* _How to complete this task_
If a line in the entries below includes "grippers", show that line.

(Stored items from a collection)

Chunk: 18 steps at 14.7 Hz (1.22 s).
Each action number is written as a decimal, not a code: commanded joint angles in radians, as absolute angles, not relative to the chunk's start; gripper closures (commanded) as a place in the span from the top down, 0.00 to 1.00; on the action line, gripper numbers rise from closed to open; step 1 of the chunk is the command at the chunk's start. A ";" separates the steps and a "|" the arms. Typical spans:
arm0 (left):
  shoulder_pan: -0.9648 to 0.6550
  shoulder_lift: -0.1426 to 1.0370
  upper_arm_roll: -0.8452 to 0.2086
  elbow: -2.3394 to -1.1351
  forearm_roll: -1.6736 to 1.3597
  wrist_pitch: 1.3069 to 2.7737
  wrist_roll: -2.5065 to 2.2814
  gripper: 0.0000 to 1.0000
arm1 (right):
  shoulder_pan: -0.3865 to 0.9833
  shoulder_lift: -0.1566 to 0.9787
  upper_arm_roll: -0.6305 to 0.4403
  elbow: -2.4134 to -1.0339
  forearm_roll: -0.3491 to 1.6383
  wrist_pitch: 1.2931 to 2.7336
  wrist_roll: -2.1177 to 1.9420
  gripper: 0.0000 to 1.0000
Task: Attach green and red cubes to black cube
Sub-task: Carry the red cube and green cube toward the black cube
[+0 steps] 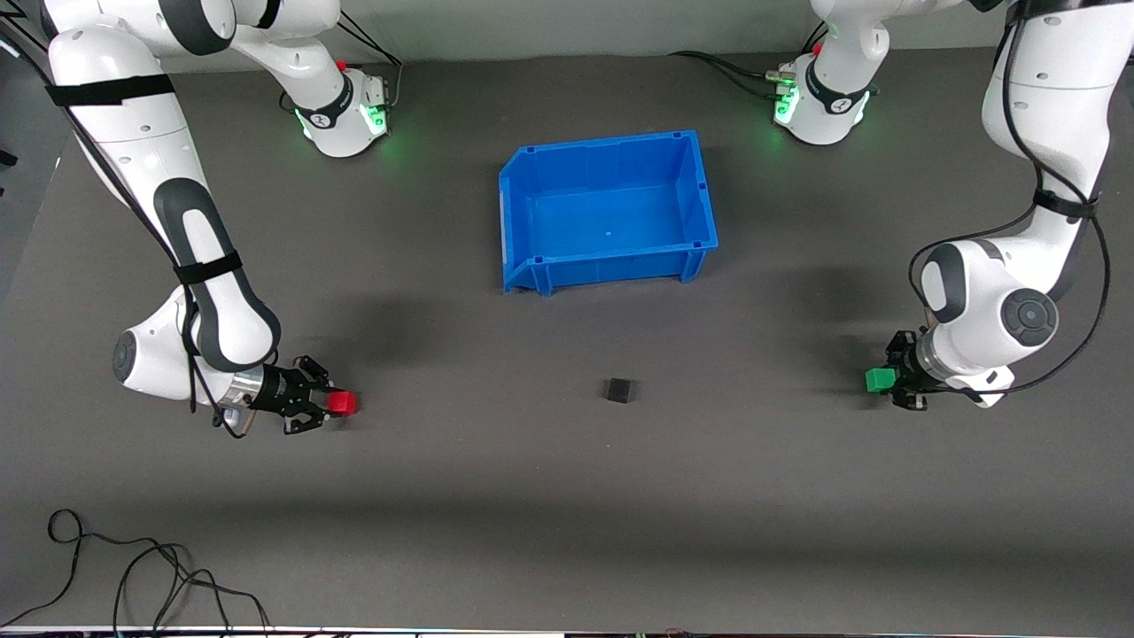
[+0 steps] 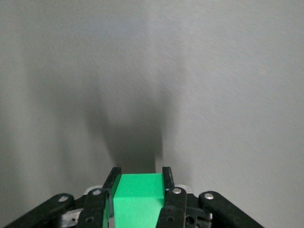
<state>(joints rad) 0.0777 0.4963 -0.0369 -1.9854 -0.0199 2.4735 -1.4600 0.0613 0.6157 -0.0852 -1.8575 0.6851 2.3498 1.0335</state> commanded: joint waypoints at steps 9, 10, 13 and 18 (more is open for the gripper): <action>-0.214 0.619 -0.044 -1.683 -0.026 2.322 -1.745 0.00 | 0.273 0.604 -0.091 -1.637 0.712 2.243 1.342 0.33; -0.257 0.659 -0.044 -1.627 -0.026 2.318 -1.779 0.00 | 0.299 0.615 -0.091 -1.622 0.713 2.255 1.382 0.31; -0.323 0.719 -0.044 -1.563 -0.025 2.335 -1.867 0.00 | 0.414 0.649 -0.091 -1.586 0.713 2.376 1.546 0.30; -0.412 0.761 -0.046 -1.565 -0.028 2.397 -1.916 0.00 | 0.589 0.739 -0.091 -1.516 0.709 2.522 1.781 0.31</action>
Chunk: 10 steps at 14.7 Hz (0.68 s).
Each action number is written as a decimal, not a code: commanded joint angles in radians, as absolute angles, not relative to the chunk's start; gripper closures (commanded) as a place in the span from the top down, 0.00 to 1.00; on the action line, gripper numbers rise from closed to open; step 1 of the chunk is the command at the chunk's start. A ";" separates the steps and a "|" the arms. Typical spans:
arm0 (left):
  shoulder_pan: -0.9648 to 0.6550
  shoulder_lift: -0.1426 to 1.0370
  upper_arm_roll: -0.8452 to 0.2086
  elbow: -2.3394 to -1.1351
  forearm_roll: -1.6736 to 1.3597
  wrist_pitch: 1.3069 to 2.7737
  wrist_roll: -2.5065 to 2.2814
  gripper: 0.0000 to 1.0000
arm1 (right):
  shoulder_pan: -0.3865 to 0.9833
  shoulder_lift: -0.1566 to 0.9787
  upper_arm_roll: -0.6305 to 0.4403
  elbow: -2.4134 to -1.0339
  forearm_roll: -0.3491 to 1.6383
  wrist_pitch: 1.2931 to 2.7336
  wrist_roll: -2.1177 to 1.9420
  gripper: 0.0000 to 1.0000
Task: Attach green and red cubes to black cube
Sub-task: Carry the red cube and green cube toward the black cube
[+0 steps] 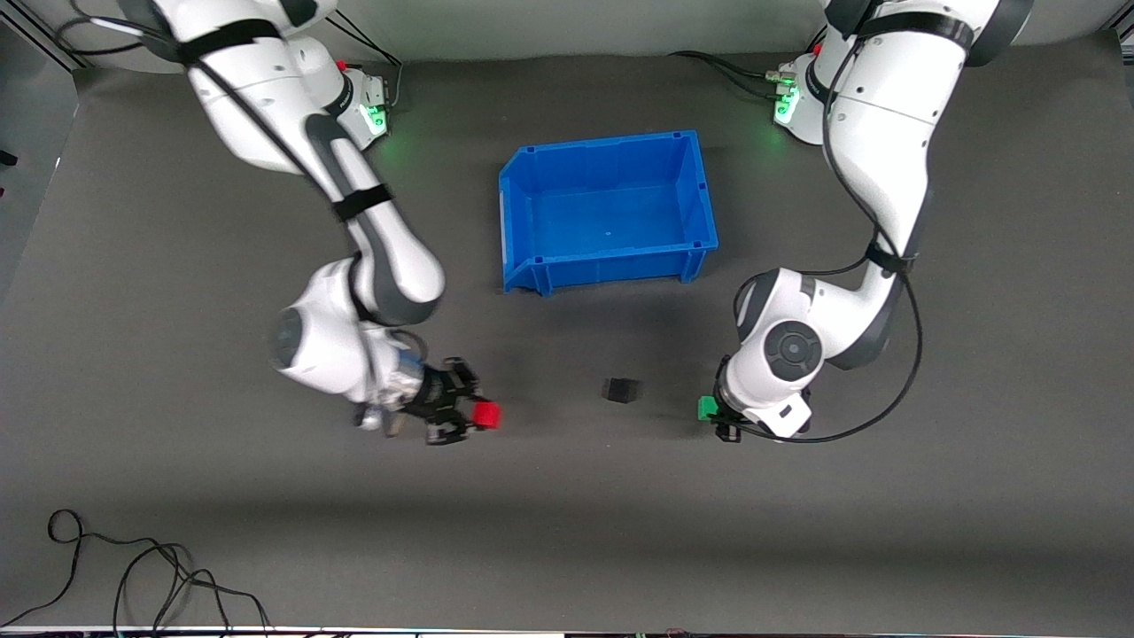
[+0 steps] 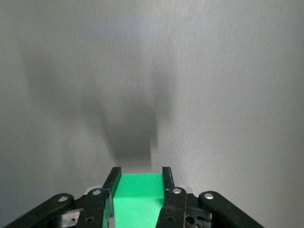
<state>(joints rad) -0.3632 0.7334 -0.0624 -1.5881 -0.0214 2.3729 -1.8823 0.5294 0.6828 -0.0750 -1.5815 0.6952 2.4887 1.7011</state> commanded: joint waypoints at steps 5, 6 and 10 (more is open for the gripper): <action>-0.468 0.793 -0.048 -1.563 -0.028 2.476 -1.957 0.00 | 0.705 0.804 -0.091 -1.513 0.712 2.669 1.885 0.31; -0.483 0.798 -0.048 -1.562 -0.029 2.483 -1.970 0.00 | 0.712 0.814 -0.091 -1.513 0.712 2.687 1.896 0.31; -0.523 0.830 -0.046 -1.560 -0.029 2.514 -2.000 0.00 | 0.755 0.844 -0.091 -1.514 0.713 2.739 1.917 0.31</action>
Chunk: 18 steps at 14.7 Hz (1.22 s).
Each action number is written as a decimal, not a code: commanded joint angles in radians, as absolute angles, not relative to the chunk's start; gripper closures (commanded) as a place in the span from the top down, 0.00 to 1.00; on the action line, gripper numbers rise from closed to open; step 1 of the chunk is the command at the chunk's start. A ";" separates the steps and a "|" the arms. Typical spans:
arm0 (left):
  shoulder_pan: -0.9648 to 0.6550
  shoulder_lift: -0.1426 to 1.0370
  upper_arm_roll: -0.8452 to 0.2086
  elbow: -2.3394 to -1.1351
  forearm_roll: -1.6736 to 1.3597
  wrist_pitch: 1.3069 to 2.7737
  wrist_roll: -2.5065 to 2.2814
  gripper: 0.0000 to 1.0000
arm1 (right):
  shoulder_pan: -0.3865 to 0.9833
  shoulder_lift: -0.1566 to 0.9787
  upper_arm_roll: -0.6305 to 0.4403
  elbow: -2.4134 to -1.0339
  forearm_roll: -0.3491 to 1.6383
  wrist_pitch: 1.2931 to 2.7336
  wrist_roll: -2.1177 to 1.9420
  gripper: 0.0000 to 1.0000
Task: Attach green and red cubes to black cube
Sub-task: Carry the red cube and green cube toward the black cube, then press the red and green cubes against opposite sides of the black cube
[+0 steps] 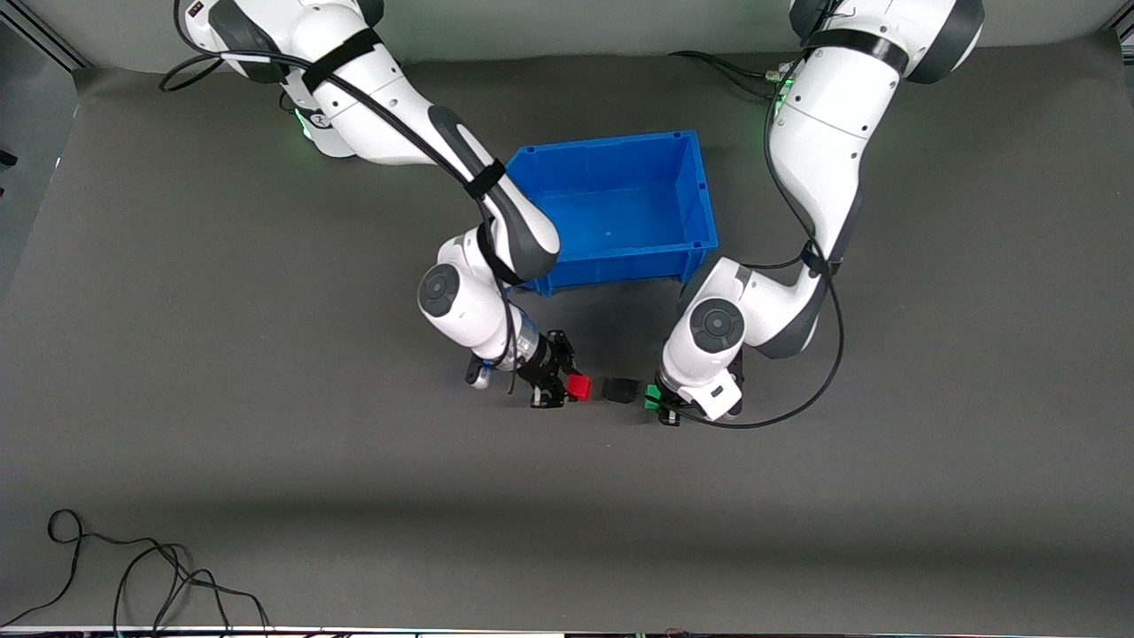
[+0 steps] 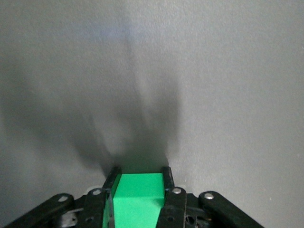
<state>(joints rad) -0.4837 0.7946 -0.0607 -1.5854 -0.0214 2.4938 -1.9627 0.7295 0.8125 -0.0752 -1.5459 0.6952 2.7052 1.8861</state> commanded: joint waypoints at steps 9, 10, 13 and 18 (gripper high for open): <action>-0.528 0.841 -0.048 -1.539 -0.026 2.514 -2.036 0.00 | 0.813 0.900 -0.091 -1.509 0.713 2.799 1.953 0.31; -0.526 0.841 -0.046 -1.537 -0.028 2.514 -2.036 0.00 | 0.813 0.900 -0.091 -1.503 0.713 2.800 1.953 0.31; -0.526 0.839 -0.048 -1.536 -0.028 2.514 -2.036 0.00 | 0.813 0.907 -0.091 -1.499 0.713 2.800 1.953 0.31; -0.528 0.834 -0.048 -1.534 -0.018 2.511 -2.028 0.00 | 0.802 0.948 -0.100 -1.427 0.700 2.801 1.950 0.31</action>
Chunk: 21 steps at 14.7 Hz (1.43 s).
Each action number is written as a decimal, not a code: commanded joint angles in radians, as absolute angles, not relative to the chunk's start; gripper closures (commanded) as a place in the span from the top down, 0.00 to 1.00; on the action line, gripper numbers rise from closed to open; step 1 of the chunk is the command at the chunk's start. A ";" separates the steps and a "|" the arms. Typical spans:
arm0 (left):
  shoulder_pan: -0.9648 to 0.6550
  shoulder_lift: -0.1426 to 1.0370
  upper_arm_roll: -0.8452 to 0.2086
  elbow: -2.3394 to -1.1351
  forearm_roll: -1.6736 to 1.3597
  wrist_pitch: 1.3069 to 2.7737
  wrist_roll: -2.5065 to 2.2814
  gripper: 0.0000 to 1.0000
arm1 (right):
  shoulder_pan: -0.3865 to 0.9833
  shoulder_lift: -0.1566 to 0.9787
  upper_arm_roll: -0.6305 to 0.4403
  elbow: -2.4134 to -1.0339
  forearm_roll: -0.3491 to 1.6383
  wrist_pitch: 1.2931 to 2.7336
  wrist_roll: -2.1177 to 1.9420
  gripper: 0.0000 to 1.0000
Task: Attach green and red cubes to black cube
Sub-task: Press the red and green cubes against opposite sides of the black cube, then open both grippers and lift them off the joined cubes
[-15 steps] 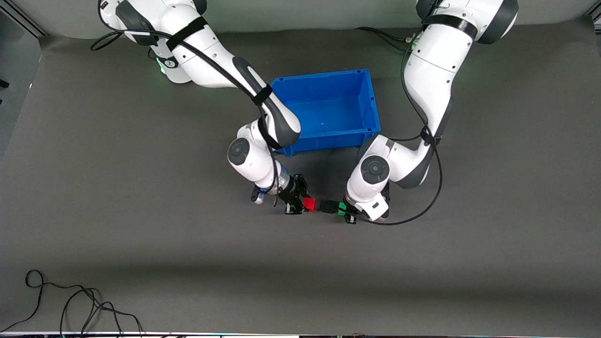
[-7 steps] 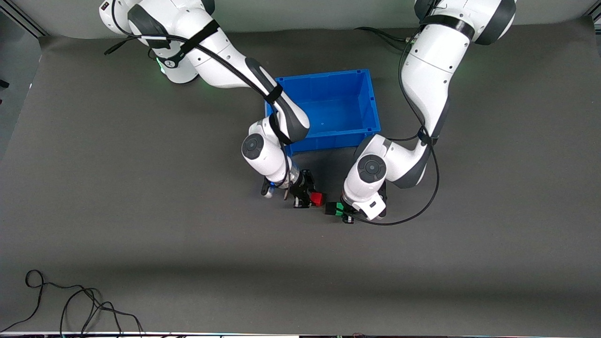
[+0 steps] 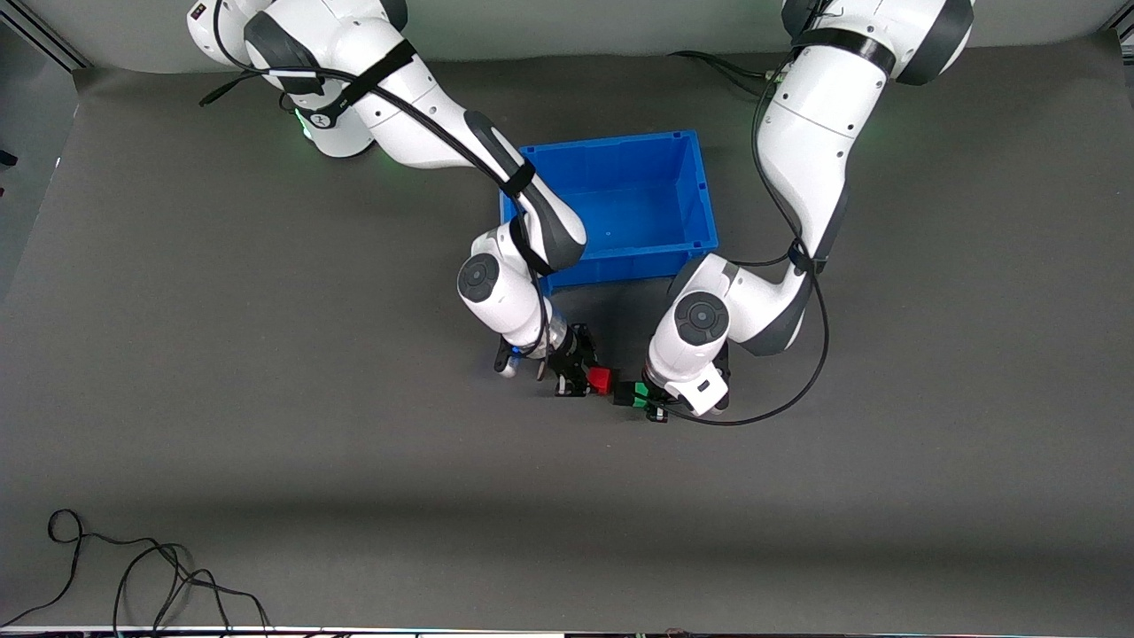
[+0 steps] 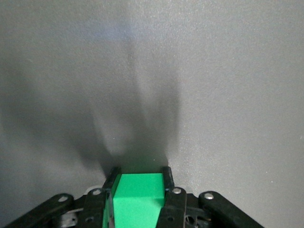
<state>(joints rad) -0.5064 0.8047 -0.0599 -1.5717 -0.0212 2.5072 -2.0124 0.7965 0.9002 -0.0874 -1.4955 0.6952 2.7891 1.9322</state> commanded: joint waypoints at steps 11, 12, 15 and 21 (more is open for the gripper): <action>-0.532 0.834 -0.048 -1.529 -0.011 2.505 -2.025 1.00 | 0.799 0.962 -0.106 -1.394 0.680 2.801 1.947 1.00; -0.529 0.827 -0.048 -1.529 -0.011 2.490 -2.025 1.00 | 0.801 0.953 -0.135 -1.394 0.680 2.800 1.936 1.00; -0.488 0.773 -0.037 -1.532 -0.009 2.393 -2.008 1.00 | 0.804 0.891 -0.192 -1.404 0.617 2.745 1.930 1.00; -0.348 0.594 -0.041 -1.552 -0.020 2.122 -1.694 1.00 | 0.799 0.734 -0.339 -1.393 0.405 2.363 1.705 1.00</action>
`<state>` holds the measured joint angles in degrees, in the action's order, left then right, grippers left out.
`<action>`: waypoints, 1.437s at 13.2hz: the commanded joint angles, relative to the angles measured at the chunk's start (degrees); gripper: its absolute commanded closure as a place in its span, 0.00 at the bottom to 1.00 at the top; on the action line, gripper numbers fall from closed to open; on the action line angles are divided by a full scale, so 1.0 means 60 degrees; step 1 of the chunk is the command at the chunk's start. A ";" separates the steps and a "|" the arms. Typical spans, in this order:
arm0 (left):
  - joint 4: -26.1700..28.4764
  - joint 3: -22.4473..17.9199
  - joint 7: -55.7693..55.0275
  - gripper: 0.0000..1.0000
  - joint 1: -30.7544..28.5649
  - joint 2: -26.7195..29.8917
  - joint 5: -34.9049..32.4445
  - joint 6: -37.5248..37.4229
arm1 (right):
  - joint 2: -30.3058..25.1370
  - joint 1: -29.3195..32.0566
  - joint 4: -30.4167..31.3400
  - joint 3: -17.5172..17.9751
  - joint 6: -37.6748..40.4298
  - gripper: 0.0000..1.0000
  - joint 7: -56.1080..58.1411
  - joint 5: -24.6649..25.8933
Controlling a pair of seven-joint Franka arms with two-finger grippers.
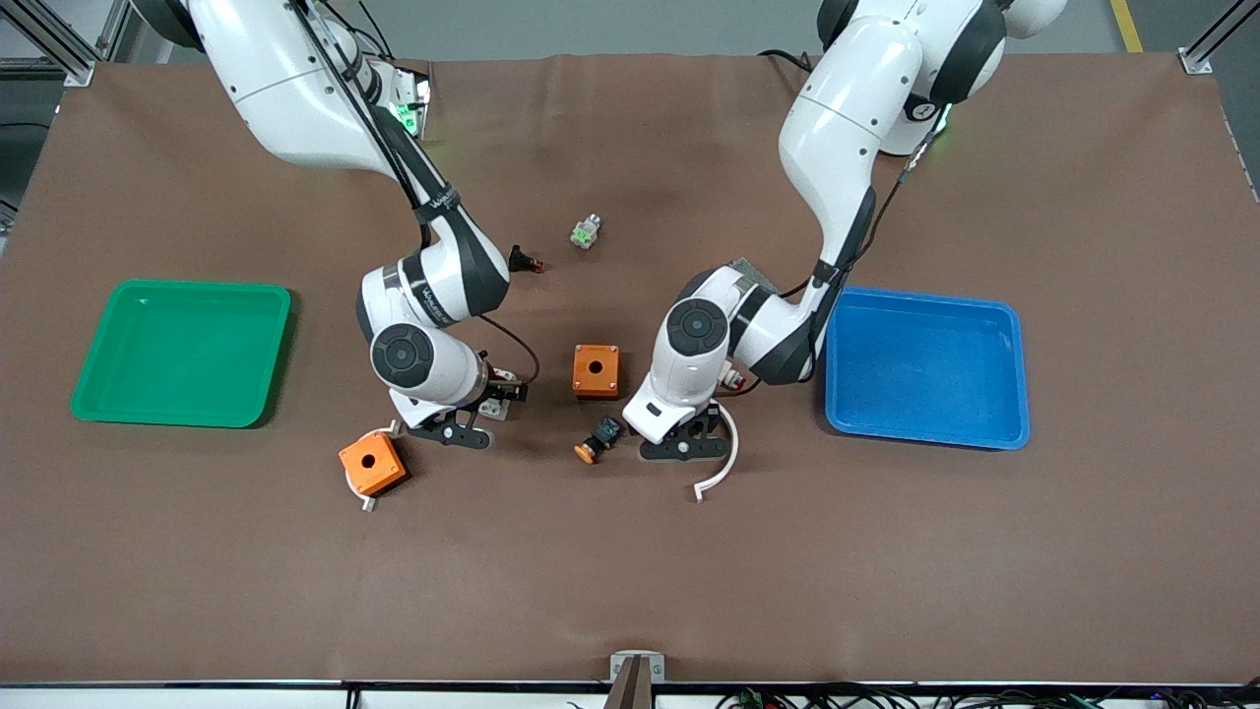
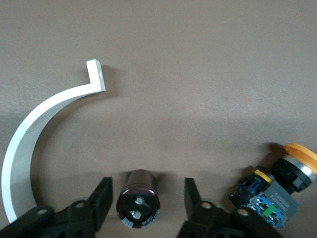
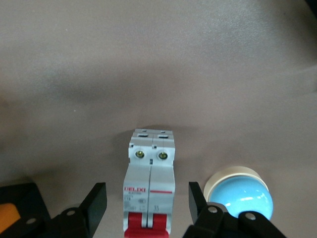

* _Reply to the exercise_
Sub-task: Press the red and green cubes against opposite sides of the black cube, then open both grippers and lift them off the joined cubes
`<state>` holds the measured joint angles in degrees, in the action's order, left then right, grippers left out.
Controlling a pair of seven-joint Franka arms with two-finger grippers.

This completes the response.